Un plauso a Wolfgang Becker per aver saputo trovare leggerezza, levità e autoironia in un contesto così denso. La sua regia è un equilibrio precario e sublime tra la farsa più esilarante e il dramma più intimo. Egli non demonizza né glorifica il passato socialista; piuttosto, ne cattura l'essenza umana, le piccole gioie e le assurdità quotidiane, con un affetto sincero ma mai ingenuo. Le sequenze in cui Alex e Denis si affannano a mantenere in piedi la loro elaborata messinscena sono pura commedia degli equivoci, ma con una sottesa malinconia che eleva ogni risata. La fotografia di Martin Kukula contribuisce a questo effetto, alternando la desaturazione dei colori che evoca l'immagine della DDR – talvolta con toni caldi e nostalgici, altre volte con un grigiore quasi claustrofobico – alla luminosità accecante del nuovo capitalismo, con i suoi insegne luminose e i suoi prodotti scintillanti.

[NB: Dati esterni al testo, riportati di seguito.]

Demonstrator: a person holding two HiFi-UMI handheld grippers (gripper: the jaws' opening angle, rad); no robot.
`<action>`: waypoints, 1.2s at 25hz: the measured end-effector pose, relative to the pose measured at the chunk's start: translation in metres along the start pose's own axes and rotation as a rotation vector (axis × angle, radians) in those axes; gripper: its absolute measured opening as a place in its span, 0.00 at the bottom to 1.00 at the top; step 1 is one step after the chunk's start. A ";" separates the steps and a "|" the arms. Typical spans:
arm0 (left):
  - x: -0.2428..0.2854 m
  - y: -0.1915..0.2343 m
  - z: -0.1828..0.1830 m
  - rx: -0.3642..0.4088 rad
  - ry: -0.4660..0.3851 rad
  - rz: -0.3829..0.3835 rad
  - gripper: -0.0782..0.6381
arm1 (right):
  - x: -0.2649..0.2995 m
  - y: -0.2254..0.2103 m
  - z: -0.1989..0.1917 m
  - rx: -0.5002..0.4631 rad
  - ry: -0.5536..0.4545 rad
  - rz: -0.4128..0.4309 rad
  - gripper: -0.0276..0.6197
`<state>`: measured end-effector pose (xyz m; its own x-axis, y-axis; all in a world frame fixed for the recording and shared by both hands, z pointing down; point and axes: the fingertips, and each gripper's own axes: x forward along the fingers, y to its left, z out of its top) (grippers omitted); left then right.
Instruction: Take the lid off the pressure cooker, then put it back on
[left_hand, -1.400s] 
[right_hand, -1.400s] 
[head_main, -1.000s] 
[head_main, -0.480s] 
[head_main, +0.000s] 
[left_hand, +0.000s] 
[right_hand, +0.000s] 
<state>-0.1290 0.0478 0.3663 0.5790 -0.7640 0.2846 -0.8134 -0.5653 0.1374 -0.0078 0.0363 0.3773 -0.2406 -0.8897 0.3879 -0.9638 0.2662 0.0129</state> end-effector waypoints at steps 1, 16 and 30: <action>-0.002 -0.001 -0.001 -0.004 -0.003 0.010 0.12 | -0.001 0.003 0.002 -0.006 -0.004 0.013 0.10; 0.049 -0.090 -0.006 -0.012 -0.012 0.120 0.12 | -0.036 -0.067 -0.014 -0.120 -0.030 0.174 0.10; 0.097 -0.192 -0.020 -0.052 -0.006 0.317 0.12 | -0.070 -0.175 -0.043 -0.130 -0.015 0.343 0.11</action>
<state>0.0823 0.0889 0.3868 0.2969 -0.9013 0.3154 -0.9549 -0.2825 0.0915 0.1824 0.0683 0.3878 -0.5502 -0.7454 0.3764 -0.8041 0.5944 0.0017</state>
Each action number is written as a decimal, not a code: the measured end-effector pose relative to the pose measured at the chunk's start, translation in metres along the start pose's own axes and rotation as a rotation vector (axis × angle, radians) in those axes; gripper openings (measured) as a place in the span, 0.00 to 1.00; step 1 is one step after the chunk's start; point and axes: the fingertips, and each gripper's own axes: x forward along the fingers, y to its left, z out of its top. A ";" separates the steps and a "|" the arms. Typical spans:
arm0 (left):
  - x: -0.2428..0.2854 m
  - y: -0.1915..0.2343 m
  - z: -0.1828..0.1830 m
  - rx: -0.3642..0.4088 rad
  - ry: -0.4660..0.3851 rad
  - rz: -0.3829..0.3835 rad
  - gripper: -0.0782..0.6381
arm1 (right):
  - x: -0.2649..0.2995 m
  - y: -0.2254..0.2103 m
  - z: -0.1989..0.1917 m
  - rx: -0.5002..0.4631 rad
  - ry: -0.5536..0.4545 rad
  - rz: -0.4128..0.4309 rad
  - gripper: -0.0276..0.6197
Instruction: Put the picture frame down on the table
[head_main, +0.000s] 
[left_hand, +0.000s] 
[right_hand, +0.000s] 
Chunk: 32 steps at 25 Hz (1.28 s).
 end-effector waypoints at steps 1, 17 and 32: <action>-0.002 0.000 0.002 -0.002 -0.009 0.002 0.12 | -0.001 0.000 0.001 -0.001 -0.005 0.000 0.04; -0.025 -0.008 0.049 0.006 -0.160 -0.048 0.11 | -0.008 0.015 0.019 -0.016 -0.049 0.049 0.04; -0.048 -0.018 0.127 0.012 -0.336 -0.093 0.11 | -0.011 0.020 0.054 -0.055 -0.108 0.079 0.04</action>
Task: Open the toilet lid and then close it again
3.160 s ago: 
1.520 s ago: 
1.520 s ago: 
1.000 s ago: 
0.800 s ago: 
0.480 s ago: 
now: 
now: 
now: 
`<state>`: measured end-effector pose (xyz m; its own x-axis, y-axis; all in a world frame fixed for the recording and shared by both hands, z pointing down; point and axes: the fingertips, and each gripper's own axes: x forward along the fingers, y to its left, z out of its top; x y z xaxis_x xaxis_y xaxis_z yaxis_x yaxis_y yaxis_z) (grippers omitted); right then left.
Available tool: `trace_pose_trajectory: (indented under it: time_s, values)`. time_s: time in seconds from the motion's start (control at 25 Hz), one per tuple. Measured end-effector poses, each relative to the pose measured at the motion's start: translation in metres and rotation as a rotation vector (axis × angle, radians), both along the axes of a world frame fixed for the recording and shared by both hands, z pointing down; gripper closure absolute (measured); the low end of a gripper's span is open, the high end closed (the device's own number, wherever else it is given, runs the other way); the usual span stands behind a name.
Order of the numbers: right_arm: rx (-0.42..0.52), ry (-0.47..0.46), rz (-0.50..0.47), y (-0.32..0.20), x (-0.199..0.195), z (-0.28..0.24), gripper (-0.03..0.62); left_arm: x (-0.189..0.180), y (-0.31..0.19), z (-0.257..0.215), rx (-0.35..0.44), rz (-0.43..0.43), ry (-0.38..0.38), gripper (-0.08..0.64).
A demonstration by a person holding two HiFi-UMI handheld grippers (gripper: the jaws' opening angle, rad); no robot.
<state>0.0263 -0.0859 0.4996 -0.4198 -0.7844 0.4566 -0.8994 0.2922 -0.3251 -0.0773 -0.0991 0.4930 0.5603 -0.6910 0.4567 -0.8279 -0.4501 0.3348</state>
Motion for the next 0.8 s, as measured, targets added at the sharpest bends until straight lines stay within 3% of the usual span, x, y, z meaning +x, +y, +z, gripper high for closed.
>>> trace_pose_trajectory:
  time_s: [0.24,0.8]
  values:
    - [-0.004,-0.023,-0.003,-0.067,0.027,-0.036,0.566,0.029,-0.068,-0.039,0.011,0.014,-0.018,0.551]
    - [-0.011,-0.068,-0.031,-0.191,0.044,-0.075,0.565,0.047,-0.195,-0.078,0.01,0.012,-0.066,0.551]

L'opera è intelligente, per molti versi dissacrante, ma sempre con un lirismo di fondo amaro e sospeso. Dissacrante perché osa ridere di simboli sacri e ferite ancora aperte, svelando l'assurdità di certe ideologie e la fragilità delle narrazioni ufficiali. Ma il suo lirismo emerge nella profonda umanità dei personaggi, nella rappresentazione del legame indissolubile tra madre e figlio, e nella dolorosa accettazione che il passato, per quanto idealizzato o criticato, è irrecuperabile. Il finale, in particolare, è un capolavoro di dolcezza e illusione, dove la "menzogna perfetta" di Alex non solo protegge Christiane, ma le concede un'uscita di scena degna e, in un certo senso, epica. È un film che ci interroga sulla natura della memoria collettiva e individuale, sulla verità che ci rende liberi e sulla menzogna che ci può, talvolta, proteggere. Un inno alla capacità umana di adattamento, ma anche un lamento per ciò che si perde inevitabilmente nel progresso inesorabile della Storia. La pellicola di Becker non è solo un documento storico travestito da commedia, è un'ode universale alla resilienza dello spirito umano di fronte ai terremoti esistenziali.